Showing posts with label christian fiction. Show all posts
Showing posts with label christian fiction. Show all posts

Sunday, March 6, 2011




title: Running Around (and Such): Lizzie Searches for Love

author: Linda Byler

genre: YA fiction/amish families

pages: 345

published: 2010

source: sent for review by publisher

first line: Lizzie Glick noticed the change in Dat one evening when he came in from checking things over at the pallet shop one last time before bed.

rated: cutesy







Lizzie Glick longs to fit into her quiet Amish community. Her sisters, Emma and Mandy, are ready to get married and settle into the traditional rhythm of having children and keeping house. But Lizzie isn't sure that's what she wants for her future. It isn't that Lizzie doesn't want to stay Amish. It's just that there's so much to figure out!
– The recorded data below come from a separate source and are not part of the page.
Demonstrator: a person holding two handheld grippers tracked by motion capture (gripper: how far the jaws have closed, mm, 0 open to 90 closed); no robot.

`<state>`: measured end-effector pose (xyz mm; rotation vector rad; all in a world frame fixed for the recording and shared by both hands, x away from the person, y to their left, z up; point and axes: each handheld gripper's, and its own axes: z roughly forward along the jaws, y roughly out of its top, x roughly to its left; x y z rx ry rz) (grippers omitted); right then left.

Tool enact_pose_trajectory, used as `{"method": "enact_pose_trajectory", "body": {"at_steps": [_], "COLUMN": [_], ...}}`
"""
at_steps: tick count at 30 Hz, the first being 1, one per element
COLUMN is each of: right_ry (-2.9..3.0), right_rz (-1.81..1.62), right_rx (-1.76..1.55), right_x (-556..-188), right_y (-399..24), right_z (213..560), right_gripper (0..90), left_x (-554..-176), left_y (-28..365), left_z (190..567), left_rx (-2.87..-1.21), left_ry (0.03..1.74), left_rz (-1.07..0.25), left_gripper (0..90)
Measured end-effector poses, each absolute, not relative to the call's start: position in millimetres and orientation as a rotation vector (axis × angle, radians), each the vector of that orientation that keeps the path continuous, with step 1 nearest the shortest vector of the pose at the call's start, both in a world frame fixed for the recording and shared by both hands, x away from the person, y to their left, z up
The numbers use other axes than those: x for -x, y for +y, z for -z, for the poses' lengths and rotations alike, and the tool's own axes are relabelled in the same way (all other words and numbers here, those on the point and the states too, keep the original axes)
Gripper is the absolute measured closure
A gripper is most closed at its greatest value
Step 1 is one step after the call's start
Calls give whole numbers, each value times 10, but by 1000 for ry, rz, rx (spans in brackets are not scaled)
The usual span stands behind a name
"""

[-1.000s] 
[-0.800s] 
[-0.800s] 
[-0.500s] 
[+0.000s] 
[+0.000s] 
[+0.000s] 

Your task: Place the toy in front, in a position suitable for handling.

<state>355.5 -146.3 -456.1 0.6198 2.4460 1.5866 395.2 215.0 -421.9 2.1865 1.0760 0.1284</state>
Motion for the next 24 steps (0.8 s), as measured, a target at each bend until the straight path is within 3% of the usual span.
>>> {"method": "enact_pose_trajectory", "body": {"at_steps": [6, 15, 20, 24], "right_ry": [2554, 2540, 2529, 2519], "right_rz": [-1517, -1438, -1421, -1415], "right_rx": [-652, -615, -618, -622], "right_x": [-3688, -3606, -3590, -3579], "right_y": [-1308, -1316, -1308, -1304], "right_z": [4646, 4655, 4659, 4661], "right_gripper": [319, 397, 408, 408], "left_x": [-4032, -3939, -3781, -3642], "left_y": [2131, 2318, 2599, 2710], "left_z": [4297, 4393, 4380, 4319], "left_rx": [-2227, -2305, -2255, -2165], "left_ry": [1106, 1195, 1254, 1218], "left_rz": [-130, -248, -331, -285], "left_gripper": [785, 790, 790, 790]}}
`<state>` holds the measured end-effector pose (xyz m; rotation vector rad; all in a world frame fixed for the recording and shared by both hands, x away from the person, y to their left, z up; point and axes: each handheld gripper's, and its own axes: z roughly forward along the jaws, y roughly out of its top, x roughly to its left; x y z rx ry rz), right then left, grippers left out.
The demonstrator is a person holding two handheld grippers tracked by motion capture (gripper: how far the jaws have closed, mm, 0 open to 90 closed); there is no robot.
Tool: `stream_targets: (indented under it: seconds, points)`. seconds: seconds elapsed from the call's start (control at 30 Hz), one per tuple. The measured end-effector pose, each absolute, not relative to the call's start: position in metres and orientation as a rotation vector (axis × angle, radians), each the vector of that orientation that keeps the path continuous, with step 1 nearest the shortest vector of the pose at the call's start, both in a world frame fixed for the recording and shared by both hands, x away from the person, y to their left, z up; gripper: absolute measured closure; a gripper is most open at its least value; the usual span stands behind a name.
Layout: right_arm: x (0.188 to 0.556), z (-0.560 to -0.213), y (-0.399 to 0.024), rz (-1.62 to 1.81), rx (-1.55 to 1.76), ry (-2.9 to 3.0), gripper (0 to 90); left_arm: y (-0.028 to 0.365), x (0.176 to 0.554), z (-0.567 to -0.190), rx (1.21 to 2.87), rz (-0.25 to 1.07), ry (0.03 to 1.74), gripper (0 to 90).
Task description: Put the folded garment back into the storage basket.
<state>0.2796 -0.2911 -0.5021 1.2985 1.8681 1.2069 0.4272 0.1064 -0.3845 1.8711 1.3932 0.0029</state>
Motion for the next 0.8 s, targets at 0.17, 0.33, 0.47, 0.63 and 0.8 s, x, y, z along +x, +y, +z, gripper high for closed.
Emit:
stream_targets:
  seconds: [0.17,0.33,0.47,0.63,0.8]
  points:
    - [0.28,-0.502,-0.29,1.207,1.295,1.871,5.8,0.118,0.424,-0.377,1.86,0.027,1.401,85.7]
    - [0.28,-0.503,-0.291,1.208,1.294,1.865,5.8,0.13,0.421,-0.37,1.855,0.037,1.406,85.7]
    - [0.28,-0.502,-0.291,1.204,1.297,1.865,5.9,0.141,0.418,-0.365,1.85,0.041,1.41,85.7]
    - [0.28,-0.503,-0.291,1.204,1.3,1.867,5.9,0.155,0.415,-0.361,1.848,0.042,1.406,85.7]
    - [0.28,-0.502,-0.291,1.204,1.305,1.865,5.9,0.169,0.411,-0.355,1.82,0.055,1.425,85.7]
Running Around (and Such): Lizzie Searches for Love is the first book in a three book series by author Linda Byler.
The story is centered around fifteen year old Lizzie Glick and her Amish family.
The family is about to move from their home in Jefferson County to a new home in Cameron County. The reason for the move being that Lizzie's Dad is giving up his business and becoming a cow farmer instead.


Lizzie lives with her 'Mam' and 'Dat', her twin baby sisters and her sisters Emma and Mandy. She is outspoken and dislikes housework and farming.



This book is mainly a coming of age story. Strong willed Lizzie struggles to fit in and she has views and ideas that differ from her parents and her Amish upbringing.
She doesn't want to marry a farmer and she wants to wear nice clothes and high heeled shoes. Lizzie is self conscious like any teenage girl her age. She feels like she's not pretty enough and not thin enough and won't fit in at her new hometown and school.


Lizzie felt mixed up. A part of her wanted to live here, to try new and strange things, but another part of her clung to Jefferson County. She felt as if everything secure was being taken away from her, and there was nothing to do but let go.
p.23





She gets herself into silly predicaments, such as stepping into wet paint and having a cow mistake her blond hair for hay. Lizzie argues with her Mom like all teens. She was whiny and would have temper tantrums here and there throughout the story and that annoyed me. There are flashbacks throughout the book as well, where Lizzie brings up childhood memories and in these memories, she tended to be whiny too.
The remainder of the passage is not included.